* [EXERCISE REQUIREMENTS]: Practice item. Set the material below down again exactly, with no pictures.

* [INFORMATION SHOWN]:

┄┄┄┄┄┄┄┄┄┄┄┄┄┄┄┄┄┄┄┄

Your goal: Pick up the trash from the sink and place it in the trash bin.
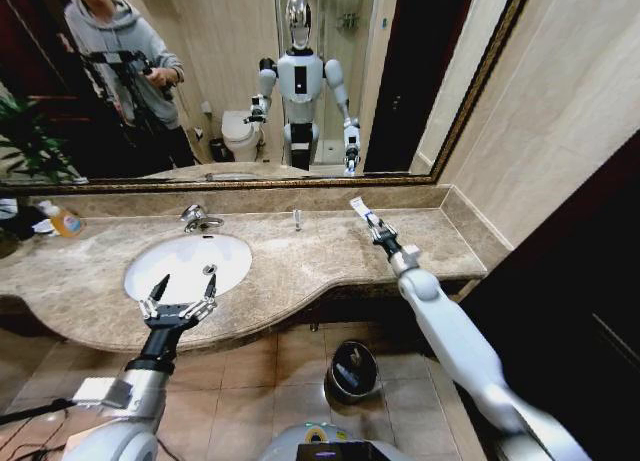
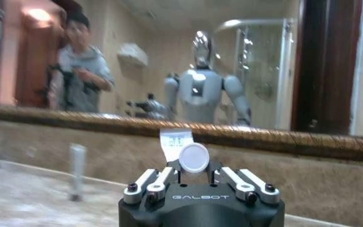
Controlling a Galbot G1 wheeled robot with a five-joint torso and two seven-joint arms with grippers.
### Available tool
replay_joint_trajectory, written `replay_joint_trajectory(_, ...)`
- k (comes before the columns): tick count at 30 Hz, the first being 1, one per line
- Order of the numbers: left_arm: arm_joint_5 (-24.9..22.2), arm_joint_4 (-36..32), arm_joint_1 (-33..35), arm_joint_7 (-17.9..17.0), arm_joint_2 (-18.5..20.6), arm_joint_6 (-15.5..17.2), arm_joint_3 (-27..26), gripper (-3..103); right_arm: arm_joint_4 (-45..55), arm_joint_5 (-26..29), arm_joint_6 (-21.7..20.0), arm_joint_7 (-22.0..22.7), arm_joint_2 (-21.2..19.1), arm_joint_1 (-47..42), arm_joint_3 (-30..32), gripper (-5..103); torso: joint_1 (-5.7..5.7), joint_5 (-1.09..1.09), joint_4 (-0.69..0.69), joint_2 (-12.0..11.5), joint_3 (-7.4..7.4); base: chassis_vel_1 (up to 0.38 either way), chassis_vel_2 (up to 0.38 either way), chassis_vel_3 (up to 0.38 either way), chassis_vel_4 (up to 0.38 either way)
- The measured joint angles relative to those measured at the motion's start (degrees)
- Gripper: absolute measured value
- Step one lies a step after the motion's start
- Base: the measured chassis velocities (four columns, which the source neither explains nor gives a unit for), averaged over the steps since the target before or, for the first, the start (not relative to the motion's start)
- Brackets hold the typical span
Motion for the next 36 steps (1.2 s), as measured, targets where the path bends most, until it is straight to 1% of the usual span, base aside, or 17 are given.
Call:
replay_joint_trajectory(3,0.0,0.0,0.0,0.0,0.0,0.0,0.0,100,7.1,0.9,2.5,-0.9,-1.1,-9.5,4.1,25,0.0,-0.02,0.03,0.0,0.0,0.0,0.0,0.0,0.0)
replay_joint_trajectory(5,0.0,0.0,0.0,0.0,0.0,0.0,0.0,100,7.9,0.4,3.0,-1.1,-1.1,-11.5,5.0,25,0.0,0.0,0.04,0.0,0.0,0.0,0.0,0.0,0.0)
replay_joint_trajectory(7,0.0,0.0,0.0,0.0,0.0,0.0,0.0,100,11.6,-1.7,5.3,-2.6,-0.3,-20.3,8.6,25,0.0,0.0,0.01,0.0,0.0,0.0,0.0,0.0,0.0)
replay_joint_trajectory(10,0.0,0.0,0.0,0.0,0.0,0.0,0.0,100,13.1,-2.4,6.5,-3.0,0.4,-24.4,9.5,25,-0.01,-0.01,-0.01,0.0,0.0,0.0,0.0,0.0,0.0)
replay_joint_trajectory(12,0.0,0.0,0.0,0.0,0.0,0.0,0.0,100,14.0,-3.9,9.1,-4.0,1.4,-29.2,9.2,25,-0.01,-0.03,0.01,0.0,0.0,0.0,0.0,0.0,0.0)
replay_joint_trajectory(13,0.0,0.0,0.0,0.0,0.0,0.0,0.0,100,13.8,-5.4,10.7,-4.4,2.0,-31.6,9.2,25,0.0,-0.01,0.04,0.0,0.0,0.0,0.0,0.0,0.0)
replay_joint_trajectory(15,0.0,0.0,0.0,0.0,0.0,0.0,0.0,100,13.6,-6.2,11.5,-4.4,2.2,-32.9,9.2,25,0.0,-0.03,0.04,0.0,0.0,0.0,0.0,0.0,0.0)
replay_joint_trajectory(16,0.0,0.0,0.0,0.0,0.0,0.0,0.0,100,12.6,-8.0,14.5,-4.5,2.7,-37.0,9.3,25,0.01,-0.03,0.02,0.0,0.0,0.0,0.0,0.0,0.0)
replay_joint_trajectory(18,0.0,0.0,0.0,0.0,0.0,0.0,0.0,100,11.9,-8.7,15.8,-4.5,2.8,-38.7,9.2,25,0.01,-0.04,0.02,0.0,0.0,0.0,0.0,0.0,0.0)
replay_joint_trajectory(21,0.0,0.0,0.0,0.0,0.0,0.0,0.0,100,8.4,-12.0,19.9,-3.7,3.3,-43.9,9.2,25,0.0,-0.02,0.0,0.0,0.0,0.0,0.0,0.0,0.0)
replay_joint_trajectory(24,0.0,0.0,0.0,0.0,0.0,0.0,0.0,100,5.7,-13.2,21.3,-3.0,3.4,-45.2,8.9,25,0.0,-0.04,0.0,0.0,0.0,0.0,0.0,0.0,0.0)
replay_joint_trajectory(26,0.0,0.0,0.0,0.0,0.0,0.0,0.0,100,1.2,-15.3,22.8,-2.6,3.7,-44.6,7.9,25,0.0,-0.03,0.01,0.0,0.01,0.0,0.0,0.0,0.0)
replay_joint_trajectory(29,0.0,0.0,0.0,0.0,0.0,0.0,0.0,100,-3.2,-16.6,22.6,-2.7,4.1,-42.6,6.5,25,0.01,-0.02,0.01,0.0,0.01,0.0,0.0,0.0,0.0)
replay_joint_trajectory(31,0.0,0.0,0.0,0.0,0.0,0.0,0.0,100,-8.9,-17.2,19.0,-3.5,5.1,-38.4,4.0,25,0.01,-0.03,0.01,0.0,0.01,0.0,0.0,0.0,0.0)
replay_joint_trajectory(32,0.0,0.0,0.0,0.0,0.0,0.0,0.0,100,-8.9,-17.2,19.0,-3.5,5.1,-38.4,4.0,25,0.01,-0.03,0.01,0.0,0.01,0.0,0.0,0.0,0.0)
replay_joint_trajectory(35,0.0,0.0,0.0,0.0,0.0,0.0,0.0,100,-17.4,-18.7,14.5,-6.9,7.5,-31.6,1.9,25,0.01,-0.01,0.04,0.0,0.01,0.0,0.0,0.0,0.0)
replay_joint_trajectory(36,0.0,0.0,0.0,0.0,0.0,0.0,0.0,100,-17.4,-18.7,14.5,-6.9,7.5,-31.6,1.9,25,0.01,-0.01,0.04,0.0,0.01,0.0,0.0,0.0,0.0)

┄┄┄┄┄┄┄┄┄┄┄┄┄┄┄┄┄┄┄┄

* [ANSWER SECTION]:
Your goal: Pick up the trash from the sink and place it in the trash bin.
Controlling a Galbot G1 wheeled robot with a five-joint torso and two seven-joint arms with grippers.
### Available tool
replay_joint_trajectory, written `replay_joint_trajectory(_, ...)`
- k (comes before the columns): tick count at 30 Hz, the first being 1, one per line
- Order of the numbers: left_arm: arm_joint_5 (-24.9..22.2), arm_joint_4 (-36..32), arm_joint_1 (-33..35), arm_joint_7 (-17.9..17.0), arm_joint_2 (-18.5..20.6), arm_joint_6 (-15.5..17.2), arm_joint_3 (-27..26), gripper (-3..103); right_arm: arm_joint_4 (-45..55), arm_joint_5 (-26..29), arm_joint_6 (-21.7..20.0), arm_joint_7 (-22.0..22.7), arm_joint_2 (-21.2..19.1), arm_joint_1 (-47..42), arm_joint_3 (-30..32), gripper (-5..103); torso: joint_1 (-5.7..5.7), joint_5 (-1.09..1.09), joint_4 (-0.69..0.69), joint_2 (-12.0..11.5), joint_3 (-7.4..7.4); base: chassis_vel_1 (up to 0.38 either way), chassis_vel_2 (up to 0.38 either way), chassis_vel_3 (up to 0.38 either way), chassis_vel_4 (up to 0.38 either way)
- The measured joint angles relative to those measured at the motion's start (degrees)
- Gripper: absolute measured value
- Step one lies a step after the motion's start
- Base: the measured chassis velocities (four columns, which the source neither explains nor gives a unit for), averaged over the steps since the target before or, for the first, the start (not relative to the motion's start)
- Brackets hold the typical span
Motion for the next 36 steps (1.2 s), as measured, targets where the path bends most, until it is straight to 1% of the usual span, base aside, or 17 are given.
Call:
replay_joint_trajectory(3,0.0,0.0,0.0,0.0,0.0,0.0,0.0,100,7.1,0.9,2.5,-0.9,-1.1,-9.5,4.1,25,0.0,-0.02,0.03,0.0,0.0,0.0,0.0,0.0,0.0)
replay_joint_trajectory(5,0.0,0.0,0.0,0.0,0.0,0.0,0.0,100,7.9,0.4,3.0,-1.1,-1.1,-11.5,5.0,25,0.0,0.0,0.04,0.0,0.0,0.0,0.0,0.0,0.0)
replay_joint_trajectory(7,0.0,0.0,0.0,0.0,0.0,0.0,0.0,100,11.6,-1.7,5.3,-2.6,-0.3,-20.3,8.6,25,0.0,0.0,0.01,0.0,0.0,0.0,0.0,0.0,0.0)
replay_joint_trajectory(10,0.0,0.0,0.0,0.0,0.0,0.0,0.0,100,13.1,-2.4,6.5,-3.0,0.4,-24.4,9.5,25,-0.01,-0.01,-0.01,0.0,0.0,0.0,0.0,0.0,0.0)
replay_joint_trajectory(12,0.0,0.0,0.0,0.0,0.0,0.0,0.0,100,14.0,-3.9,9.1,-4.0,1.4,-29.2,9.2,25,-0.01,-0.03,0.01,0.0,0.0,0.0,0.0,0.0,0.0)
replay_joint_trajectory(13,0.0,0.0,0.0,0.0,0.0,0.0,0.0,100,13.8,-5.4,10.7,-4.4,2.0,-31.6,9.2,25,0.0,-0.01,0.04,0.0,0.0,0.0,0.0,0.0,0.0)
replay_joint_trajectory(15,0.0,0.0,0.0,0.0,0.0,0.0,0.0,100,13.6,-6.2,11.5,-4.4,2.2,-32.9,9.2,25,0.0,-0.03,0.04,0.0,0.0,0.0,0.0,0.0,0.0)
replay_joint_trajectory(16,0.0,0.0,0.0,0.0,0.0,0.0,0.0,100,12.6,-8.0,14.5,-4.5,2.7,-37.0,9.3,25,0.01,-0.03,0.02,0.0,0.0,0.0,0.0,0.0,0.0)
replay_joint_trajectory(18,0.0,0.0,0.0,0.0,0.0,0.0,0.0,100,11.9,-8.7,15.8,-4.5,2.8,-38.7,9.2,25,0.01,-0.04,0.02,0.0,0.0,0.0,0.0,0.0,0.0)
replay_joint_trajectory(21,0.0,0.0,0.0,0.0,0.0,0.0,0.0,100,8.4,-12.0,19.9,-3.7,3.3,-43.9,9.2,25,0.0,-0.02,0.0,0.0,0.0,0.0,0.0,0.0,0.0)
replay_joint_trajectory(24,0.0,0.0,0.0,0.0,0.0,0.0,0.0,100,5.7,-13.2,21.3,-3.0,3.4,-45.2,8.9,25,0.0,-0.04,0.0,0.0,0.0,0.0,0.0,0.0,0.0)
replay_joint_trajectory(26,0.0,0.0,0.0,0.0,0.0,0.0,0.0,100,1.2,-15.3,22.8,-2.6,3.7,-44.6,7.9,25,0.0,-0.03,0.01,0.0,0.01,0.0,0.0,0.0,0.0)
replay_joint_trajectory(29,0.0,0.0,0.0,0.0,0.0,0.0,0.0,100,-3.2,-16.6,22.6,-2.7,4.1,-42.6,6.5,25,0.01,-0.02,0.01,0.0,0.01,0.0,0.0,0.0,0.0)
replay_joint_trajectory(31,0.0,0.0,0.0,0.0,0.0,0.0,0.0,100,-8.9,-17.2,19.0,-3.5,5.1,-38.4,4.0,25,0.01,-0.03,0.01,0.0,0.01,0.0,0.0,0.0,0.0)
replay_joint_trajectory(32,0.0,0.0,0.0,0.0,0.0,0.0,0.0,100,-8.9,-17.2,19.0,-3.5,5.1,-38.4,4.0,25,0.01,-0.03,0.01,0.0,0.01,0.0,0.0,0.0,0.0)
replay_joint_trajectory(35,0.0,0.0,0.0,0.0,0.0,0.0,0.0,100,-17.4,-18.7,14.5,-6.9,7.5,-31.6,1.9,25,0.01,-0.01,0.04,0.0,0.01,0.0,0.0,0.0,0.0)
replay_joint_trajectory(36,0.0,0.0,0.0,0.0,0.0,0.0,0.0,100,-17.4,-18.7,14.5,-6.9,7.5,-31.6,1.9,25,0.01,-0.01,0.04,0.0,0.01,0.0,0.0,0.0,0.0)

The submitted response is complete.